Go through the listing below from its first line and repeat each line exactly, ending at the line containing "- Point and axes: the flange" and including it.

◇ ◇ ◇

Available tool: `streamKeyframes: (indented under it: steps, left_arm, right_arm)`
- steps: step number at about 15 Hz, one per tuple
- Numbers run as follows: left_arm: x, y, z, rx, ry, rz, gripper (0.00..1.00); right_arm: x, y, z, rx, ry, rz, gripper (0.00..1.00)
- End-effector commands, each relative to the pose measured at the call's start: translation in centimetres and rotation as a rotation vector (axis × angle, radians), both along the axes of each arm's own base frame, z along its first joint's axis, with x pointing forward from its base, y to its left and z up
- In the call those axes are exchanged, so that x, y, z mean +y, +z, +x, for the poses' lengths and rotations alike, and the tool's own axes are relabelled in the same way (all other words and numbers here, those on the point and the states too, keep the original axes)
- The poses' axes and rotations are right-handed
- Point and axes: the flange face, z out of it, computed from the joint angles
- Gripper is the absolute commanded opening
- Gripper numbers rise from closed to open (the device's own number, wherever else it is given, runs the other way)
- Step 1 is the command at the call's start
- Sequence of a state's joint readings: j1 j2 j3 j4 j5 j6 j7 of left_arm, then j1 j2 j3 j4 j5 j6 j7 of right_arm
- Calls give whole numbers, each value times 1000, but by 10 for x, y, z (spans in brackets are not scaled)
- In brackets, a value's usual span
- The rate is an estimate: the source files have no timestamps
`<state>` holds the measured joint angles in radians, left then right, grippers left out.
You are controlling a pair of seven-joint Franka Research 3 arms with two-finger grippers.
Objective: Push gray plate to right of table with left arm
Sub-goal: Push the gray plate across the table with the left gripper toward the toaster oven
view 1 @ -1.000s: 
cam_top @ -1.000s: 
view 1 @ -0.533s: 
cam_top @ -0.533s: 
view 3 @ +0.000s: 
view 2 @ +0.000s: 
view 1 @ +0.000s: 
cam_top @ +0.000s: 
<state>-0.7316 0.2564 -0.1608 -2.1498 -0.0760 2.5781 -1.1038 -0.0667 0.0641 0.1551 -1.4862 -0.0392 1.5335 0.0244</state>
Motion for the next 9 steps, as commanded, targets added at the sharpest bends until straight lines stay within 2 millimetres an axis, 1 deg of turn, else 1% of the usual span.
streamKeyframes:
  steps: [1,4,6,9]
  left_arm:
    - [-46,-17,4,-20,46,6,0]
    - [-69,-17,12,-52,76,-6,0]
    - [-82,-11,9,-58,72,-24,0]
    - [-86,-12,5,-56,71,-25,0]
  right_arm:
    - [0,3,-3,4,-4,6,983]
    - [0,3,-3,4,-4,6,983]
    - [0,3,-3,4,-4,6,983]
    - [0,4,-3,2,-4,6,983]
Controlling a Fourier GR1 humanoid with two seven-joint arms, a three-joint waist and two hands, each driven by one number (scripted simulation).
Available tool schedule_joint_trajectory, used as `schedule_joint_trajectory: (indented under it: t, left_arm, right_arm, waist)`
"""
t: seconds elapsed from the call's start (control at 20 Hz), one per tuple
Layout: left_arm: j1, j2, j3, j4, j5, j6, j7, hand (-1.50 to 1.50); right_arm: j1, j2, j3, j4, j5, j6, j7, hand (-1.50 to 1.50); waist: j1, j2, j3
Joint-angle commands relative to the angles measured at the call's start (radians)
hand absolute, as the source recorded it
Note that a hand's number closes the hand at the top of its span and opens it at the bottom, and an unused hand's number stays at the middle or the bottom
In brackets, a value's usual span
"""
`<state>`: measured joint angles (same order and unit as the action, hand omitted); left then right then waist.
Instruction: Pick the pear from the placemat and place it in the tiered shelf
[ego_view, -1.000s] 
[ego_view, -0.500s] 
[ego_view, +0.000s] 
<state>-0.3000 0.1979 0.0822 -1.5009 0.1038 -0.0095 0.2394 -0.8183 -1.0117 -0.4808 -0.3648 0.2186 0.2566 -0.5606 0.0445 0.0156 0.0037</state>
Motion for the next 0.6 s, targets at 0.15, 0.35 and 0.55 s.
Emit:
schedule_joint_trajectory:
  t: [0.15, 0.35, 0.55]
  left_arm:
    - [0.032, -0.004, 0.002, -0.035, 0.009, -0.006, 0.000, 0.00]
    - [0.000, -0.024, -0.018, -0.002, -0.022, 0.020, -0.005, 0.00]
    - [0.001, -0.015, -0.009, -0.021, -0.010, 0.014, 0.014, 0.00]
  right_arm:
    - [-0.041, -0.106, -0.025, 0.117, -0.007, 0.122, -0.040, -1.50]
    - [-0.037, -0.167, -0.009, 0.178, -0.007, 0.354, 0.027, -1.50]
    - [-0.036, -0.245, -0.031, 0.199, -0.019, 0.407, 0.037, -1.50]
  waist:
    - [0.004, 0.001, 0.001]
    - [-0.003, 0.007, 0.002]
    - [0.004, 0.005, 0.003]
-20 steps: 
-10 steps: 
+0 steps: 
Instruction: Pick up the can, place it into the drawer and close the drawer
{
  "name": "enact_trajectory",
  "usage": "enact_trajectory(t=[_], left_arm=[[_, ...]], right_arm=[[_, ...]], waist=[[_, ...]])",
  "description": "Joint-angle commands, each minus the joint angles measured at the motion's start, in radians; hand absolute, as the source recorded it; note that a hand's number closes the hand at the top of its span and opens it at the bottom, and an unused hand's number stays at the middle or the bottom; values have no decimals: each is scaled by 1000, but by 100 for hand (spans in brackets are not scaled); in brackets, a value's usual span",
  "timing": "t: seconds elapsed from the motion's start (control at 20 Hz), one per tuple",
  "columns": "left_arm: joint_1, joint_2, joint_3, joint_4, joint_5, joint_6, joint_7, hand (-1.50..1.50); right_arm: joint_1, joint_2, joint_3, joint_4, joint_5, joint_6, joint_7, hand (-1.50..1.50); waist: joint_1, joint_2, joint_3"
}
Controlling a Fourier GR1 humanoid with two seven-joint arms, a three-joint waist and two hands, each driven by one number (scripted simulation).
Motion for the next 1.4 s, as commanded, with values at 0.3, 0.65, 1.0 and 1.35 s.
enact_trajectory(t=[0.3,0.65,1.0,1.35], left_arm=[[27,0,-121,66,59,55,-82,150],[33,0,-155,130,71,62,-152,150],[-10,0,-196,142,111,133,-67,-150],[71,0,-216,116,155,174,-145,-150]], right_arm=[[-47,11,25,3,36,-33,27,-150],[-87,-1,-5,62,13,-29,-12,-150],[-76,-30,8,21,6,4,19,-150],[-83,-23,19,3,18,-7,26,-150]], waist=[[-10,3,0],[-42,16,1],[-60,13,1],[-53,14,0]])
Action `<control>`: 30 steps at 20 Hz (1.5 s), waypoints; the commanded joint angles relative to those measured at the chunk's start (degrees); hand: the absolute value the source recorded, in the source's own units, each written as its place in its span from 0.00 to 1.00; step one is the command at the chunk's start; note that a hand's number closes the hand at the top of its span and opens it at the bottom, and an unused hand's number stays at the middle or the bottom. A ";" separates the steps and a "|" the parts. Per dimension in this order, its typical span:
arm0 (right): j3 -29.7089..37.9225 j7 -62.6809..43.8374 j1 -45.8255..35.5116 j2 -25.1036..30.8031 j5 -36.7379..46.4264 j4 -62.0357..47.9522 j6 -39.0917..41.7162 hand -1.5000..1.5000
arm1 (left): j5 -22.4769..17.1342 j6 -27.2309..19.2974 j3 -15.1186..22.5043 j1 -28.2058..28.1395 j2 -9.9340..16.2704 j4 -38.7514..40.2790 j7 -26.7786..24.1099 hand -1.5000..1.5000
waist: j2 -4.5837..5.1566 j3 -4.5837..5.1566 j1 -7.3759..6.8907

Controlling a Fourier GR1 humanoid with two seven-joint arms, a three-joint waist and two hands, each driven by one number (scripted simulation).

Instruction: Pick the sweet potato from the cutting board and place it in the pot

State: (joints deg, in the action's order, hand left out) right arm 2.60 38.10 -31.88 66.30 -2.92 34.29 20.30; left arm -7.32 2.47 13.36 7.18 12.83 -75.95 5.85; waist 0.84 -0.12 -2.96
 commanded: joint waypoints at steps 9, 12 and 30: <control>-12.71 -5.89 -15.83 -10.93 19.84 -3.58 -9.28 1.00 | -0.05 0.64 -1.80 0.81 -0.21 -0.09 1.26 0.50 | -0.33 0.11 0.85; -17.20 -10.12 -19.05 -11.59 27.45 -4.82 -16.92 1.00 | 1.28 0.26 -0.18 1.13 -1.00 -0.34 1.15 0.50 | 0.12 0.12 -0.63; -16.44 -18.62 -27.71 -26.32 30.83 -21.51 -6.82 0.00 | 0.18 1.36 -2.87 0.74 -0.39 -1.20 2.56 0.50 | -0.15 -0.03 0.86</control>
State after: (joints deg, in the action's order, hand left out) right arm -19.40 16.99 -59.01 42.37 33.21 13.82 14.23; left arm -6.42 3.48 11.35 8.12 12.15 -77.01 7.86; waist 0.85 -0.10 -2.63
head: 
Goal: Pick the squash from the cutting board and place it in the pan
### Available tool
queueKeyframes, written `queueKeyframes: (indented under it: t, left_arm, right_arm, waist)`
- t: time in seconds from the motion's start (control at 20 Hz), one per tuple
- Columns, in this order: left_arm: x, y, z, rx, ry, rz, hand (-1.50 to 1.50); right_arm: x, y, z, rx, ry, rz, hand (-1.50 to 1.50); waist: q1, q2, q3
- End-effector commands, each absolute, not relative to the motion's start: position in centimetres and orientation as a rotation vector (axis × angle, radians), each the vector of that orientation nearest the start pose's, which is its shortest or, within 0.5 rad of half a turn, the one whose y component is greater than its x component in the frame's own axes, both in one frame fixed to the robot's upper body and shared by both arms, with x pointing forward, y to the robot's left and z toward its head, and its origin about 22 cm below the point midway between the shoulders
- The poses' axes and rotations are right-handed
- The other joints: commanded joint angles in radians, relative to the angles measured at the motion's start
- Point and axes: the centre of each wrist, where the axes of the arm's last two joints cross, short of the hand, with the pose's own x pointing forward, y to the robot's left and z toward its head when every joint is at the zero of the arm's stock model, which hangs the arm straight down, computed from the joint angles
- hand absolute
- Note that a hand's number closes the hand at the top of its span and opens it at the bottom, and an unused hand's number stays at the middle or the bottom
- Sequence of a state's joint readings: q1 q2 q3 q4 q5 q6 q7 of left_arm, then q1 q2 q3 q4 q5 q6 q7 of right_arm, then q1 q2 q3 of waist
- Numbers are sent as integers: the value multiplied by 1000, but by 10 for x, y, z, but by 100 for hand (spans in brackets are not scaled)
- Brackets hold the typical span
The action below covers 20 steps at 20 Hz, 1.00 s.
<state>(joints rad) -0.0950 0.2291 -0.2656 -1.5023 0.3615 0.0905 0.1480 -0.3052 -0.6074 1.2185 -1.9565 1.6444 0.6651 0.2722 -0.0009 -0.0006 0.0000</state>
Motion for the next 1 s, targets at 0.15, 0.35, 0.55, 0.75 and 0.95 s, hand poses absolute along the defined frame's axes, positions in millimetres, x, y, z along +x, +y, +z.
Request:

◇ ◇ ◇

**Solution to this exercise:**
Available tool: `streamKeyframes: (indented under it: steps, left_arm, right_arm)`
- steps: step number at about 15 Hz, one per tuple
- Numbers run as follows: left_arm: x, y, z, rx, ry, rz, gripper (0.00..1.00); right_arm: x, y, z, rx, ry, rz, gripper (0.00..1.00)
- End-effector commands, each relative to the pose measured at the call's start: translation in centimetres and rotation as a rotation vector (axis × angle, radians), both along the axes of each arm's own base frame, z along its first joint's axis, with x pointing forward from its base, y to its left and z up
- In the call those axes are exchanged, so that x, y, z mean +y, +z, +x, for the poses' lengths and rotations alike, and the tool's own axes are relabelled in the same way (all other words and numbers here, those on the point and the states too, keep the original axes)
- The poses' axes and rotations are right-handed
- Point and axes: the flange face, z out of it, computed from the joint angles

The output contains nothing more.